● YOUR TASK: The full data, repeated exactly, is the only answer needed.

● DATA EXCERPTS:
::::::

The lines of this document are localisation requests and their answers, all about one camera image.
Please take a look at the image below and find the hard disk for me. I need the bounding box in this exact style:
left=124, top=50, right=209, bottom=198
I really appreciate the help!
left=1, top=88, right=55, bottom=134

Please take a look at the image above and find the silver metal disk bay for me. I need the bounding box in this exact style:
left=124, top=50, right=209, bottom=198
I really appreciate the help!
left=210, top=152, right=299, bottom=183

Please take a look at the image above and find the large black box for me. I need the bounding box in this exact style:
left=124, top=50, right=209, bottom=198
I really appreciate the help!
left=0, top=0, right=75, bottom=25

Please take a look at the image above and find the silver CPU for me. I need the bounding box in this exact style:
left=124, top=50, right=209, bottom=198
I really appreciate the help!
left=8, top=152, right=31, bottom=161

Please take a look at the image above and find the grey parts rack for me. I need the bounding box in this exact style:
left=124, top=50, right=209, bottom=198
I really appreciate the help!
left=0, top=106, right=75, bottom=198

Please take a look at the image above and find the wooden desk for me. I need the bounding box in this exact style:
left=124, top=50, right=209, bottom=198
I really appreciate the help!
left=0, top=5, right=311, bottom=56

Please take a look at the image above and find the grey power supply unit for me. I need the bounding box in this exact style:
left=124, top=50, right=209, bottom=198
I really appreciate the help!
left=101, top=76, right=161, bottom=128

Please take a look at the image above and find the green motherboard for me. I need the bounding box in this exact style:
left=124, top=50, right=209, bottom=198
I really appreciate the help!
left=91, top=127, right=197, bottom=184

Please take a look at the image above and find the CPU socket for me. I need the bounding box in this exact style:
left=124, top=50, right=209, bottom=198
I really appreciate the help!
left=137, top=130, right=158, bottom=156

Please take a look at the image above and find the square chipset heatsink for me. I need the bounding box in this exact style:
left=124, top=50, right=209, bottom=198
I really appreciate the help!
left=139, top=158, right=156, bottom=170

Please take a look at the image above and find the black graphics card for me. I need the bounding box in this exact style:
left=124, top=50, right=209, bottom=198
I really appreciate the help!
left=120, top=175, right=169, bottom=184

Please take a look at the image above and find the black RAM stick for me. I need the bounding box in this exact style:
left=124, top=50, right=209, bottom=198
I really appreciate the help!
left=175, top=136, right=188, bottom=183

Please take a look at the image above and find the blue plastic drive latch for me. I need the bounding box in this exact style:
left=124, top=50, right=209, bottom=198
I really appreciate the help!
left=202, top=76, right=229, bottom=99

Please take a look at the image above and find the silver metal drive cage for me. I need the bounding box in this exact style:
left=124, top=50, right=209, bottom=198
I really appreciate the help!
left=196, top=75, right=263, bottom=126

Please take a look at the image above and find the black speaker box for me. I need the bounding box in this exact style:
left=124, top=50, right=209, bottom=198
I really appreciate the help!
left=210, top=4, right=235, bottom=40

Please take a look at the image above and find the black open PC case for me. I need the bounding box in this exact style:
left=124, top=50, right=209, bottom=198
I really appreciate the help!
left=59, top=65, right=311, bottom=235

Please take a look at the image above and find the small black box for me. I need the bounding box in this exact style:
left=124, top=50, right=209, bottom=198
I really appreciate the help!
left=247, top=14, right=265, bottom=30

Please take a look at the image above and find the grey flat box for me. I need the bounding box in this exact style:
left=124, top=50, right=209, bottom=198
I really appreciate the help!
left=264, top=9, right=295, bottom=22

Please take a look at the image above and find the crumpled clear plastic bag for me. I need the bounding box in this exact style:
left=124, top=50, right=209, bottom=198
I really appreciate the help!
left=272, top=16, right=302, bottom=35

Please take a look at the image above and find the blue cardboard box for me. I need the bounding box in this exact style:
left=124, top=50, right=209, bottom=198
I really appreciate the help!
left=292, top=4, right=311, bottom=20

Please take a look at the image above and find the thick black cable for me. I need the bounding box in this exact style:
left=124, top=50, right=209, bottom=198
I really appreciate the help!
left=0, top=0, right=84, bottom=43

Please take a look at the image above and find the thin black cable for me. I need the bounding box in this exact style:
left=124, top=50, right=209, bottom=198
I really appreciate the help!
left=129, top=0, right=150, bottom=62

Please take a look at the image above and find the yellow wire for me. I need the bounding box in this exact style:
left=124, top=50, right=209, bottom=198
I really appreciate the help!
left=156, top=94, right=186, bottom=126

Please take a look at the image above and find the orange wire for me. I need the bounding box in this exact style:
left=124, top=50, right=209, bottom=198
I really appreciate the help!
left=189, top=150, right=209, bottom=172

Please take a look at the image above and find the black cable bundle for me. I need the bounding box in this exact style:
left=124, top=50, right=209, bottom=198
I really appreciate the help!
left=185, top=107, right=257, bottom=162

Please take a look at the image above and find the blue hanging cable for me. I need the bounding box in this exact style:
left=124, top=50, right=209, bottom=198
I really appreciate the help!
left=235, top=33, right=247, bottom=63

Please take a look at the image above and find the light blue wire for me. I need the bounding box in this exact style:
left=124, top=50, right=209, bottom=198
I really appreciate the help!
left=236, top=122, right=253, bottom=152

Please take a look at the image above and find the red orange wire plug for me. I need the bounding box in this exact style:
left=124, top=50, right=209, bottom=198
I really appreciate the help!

::::::

● WRITTEN SOLUTION:
The lines of this document are localisation requests and their answers, all about one camera image.
Please take a look at the image below and find the hard disk for me. I need the bounding box in this exact style:
left=124, top=50, right=209, bottom=198
I really appreciate the help!
left=1, top=88, right=55, bottom=134

Please take a look at the image above and find the silver metal disk bay for me. I need the bounding box in this exact style:
left=124, top=50, right=209, bottom=198
I really appreciate the help!
left=210, top=152, right=299, bottom=183

Please take a look at the image above and find the large black box for me. I need the bounding box in this exact style:
left=124, top=50, right=209, bottom=198
I really appreciate the help!
left=0, top=0, right=75, bottom=25

Please take a look at the image above and find the silver CPU for me. I need the bounding box in this exact style:
left=124, top=50, right=209, bottom=198
I really appreciate the help!
left=8, top=152, right=31, bottom=161

Please take a look at the image above and find the grey parts rack for me. I need the bounding box in this exact style:
left=124, top=50, right=209, bottom=198
I really appreciate the help!
left=0, top=106, right=75, bottom=198

Please take a look at the image above and find the wooden desk for me. I need the bounding box in this exact style:
left=124, top=50, right=209, bottom=198
I really appreciate the help!
left=0, top=5, right=311, bottom=56

Please take a look at the image above and find the grey power supply unit for me. I need the bounding box in this exact style:
left=124, top=50, right=209, bottom=198
I really appreciate the help!
left=101, top=76, right=161, bottom=128

Please take a look at the image above and find the green motherboard for me. I need the bounding box in this exact style:
left=124, top=50, right=209, bottom=198
I really appreciate the help!
left=91, top=127, right=197, bottom=184

Please take a look at the image above and find the CPU socket for me. I need the bounding box in this exact style:
left=124, top=50, right=209, bottom=198
I really appreciate the help!
left=137, top=130, right=158, bottom=156

Please take a look at the image above and find the square chipset heatsink for me. I need the bounding box in this exact style:
left=124, top=50, right=209, bottom=198
I really appreciate the help!
left=139, top=158, right=156, bottom=170

Please take a look at the image above and find the black graphics card for me. I need the bounding box in this exact style:
left=124, top=50, right=209, bottom=198
I really appreciate the help!
left=120, top=175, right=169, bottom=184

Please take a look at the image above and find the black RAM stick for me. I need the bounding box in this exact style:
left=124, top=50, right=209, bottom=198
I really appreciate the help!
left=175, top=136, right=188, bottom=183

Please take a look at the image above and find the blue plastic drive latch for me. I need the bounding box in this exact style:
left=124, top=50, right=209, bottom=198
I really appreciate the help!
left=202, top=76, right=229, bottom=99

Please take a look at the image above and find the silver metal drive cage for me. I need the bounding box in this exact style:
left=124, top=50, right=209, bottom=198
I really appreciate the help!
left=196, top=75, right=263, bottom=126

Please take a look at the image above and find the black speaker box for me. I need the bounding box in this exact style:
left=124, top=50, right=209, bottom=198
I really appreciate the help!
left=210, top=4, right=235, bottom=40

Please take a look at the image above and find the black open PC case for me. I need the bounding box in this exact style:
left=124, top=50, right=209, bottom=198
I really appreciate the help!
left=59, top=65, right=311, bottom=235

Please take a look at the image above and find the small black box for me. I need the bounding box in this exact style:
left=124, top=50, right=209, bottom=198
I really appreciate the help!
left=247, top=14, right=265, bottom=30

Please take a look at the image above and find the grey flat box for me. I need the bounding box in this exact style:
left=124, top=50, right=209, bottom=198
I really appreciate the help!
left=264, top=9, right=295, bottom=22

Please take a look at the image above and find the crumpled clear plastic bag for me. I need the bounding box in this exact style:
left=124, top=50, right=209, bottom=198
I really appreciate the help!
left=272, top=16, right=302, bottom=35

Please take a look at the image above and find the blue cardboard box for me. I need the bounding box in this exact style:
left=124, top=50, right=209, bottom=198
I really appreciate the help!
left=292, top=4, right=311, bottom=20

Please take a look at the image above and find the thick black cable for me. I need the bounding box in this exact style:
left=124, top=50, right=209, bottom=198
I really appreciate the help!
left=0, top=0, right=84, bottom=43

Please take a look at the image above and find the thin black cable for me. I need the bounding box in this exact style:
left=124, top=50, right=209, bottom=198
I really appreciate the help!
left=129, top=0, right=150, bottom=62

Please take a look at the image above and find the yellow wire for me. I need the bounding box in this exact style:
left=124, top=50, right=209, bottom=198
I really appreciate the help!
left=156, top=94, right=186, bottom=126

Please take a look at the image above and find the orange wire for me. I need the bounding box in this exact style:
left=124, top=50, right=209, bottom=198
I really appreciate the help!
left=189, top=150, right=209, bottom=172

Please take a look at the image above and find the black cable bundle for me. I need the bounding box in this exact style:
left=124, top=50, right=209, bottom=198
I really appreciate the help!
left=185, top=107, right=257, bottom=162

Please take a look at the image above and find the blue hanging cable for me. I need the bounding box in this exact style:
left=124, top=50, right=209, bottom=198
I really appreciate the help!
left=235, top=33, right=247, bottom=63

Please take a look at the image above and find the light blue wire for me. I need the bounding box in this exact style:
left=124, top=50, right=209, bottom=198
I really appreciate the help!
left=236, top=122, right=253, bottom=152

Please take a look at the image above and find the red orange wire plug for me. I need the bounding box in this exact style:
left=124, top=50, right=209, bottom=198
I really appreciate the help!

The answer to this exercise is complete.